O Inferno: E se não for o que contaram a você?

O Inferno: E se não for o que contaram a você?

O inferno como escolha

O inferno como escolha

Muitos imaginam o inferno como um lugar de fogo e castigo, longe de tudo o que é bom. Mas e se o pior do inferno não for o fogo, mas a ausência de Deus?

Essa ideia não é nova. Alguns dos cristãos mais respeitados da história chegaram a conclusões semelhantes:

“As portas do inferno estão trancadas por dentro.”
— C.S. Lewis

O escritor via o inferno como a escolha livre de quem rejeita a luz, mesmo quando ela se oferece com amor. Não é Deus que tranca a porta. É o ser humano que não quer sair.

“O inferno é Deus dizendo: ‘Seja feita a sua vontade.'”
— Tim Keller

Deus respeita até mesmo a recusa do amor. O inferno, então, não seria um castigo imposto, mas uma consequência assumida: viver eternamente sem Deus… porque assim se quis.

Até mesmo Santo Agostinho dizia que o maior tormento era
“a ausência do Criador.”

O inferno não começa depois da morte. Começa quando o coração se endurece. Quando escolhemos o orgulho, a mentira, a indiferença. Quando não queremos ser encontrados.

E, talvez, o maior tormento seja este:
Descobrir tarde demais que Deus nunca esteve longe…
Mas nós é que preferimos fugir.

O Inferno como Escolha — Reflexões Bíblicas e Teológicas

1. O que é o inferno, afinal?

A Bíblia não nos entrega um tratado sistemático sobre o inferno. Ela usa imagens: fogo, trevas, ranger de dentes. Mas toda imagem carrega um significado mais profundo. E em vez de fixarmos o olhar na figura, é mais sábio perguntar: o que ela está tentando nos mostrar?

Jesus falou muito mais sobre a perdição como exclusão do Reino do que como punição física. Ele usa parábolas para dizer que muitos vão preferir “campos, negócios, casamentos” a aceitar o convite do Pai (Mateus 22). E isso já aponta para uma escolha interior: a de recusar a comunhão com Deus.

2. O juízo como entrega: “Seja feita a sua vontade”

Em Romanos 1, Paulo descreve que Deus não impôs o mal às pessoas. Ele apenas as entregou a si mesmas, depois que recusaram conhecer a verdade e preferiram viver longe da luz: “Por isso Deus os entregou…” (Romanos 1:24, 26, 28).

O juízo, nesse sentido, não é um castigo cruel, mas uma consequência respeitada.

Tim Keller escreveu: “O inferno é Deus dizendo: ‘Seja feita a sua vontade.’”

3. C.S. Lewis: as portas trancadas por dentro

Lewis propôs uma imagem ainda mais forte: “As portas do inferno estão trancadas por dentro.” Segundo ele, o inferno é o destino de quem ama tanto a si mesmo que não quer mais nada — nem mesmo a salvação, se ela significar arrependimento.

4. Gregory Boyd: o amor respeita até a recusa

Boyd observa que Deus não anula a liberdade humana nem para nos salvar.
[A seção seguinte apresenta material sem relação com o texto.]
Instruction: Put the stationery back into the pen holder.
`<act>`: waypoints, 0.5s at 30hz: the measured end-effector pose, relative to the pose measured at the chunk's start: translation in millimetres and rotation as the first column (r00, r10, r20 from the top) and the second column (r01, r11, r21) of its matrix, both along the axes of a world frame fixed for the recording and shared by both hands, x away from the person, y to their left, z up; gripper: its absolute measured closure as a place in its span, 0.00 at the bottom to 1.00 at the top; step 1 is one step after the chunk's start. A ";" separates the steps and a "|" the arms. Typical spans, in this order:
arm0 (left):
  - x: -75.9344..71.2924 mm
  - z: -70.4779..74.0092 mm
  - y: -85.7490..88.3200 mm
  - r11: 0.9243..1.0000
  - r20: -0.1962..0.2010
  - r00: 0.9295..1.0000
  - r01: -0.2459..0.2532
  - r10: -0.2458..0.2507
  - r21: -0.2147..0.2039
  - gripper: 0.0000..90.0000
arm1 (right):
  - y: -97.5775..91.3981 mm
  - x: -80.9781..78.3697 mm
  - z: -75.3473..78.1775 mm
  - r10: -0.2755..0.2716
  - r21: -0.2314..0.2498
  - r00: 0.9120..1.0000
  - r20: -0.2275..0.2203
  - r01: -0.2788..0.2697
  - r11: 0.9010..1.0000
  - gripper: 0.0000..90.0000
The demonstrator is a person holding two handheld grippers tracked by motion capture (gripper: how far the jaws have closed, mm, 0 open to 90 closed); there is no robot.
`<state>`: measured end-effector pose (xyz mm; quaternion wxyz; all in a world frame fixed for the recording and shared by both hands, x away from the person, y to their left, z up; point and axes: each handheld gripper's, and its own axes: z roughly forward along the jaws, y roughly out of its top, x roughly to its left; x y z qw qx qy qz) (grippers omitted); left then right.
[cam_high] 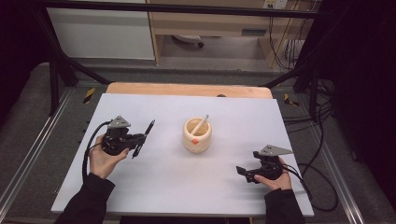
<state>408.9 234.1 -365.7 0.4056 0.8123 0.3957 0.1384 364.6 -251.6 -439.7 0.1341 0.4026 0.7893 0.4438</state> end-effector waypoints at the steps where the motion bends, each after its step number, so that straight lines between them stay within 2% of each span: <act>1: -0.4 0.6 -0.8 1.000 0.007 1.000 0.000 0.000 0.004 0.88 | -0.1 0.2 -0.1 0.001 -0.003 1.000 0.003 -0.001 1.000 0.01; 8: -7.3 3.7 -10.9 0.999 0.036 0.999 0.012 -0.010 -0.033 0.88 | 0.1 -0.4 0.1 -0.002 -0.001 1.000 -0.002 0.002 1.000 0.01; 15: -15.4 3.7 -20.2 0.998 0.066 0.997 0.038 -0.035 -0.045 0.88 | 0.0 -0.9 0.4 -0.003 0.000 1.000 -0.002 0.003 1.000 0.01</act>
Ele oferece tudo, mas nunca obriga. O inferno, então, é o resultado final da liberdade sem amor.

5. Santo Agostinho: longe de Deus é o pior castigo

Séculos antes, Agostinho já dizia que o maior sofrimento da alma não era o fogo, mas a ausência do Criador. Não porque Deus fugiu, mas porque o homem preferiu viver como se Ele não existisse.

6. E o que isso muda em nós?

O inferno deixa de ser um terror imposto para virar um espelho da nossa escolha interior. E se isso é verdade, então o inferno começa aqui:

  • – Toda vez que endurecemos o coração.
  • – Toda vez que preferimos o ego ao arrependimento.
  • – Toda vez que recusamos a luz e escolhemos continuar nas trevas — porque ali ninguém nos confronta.

E talvez o maior tormento seja este:

Descobrir tarde demais que Deus nunca esteve longe… Mas nós é que fugimos.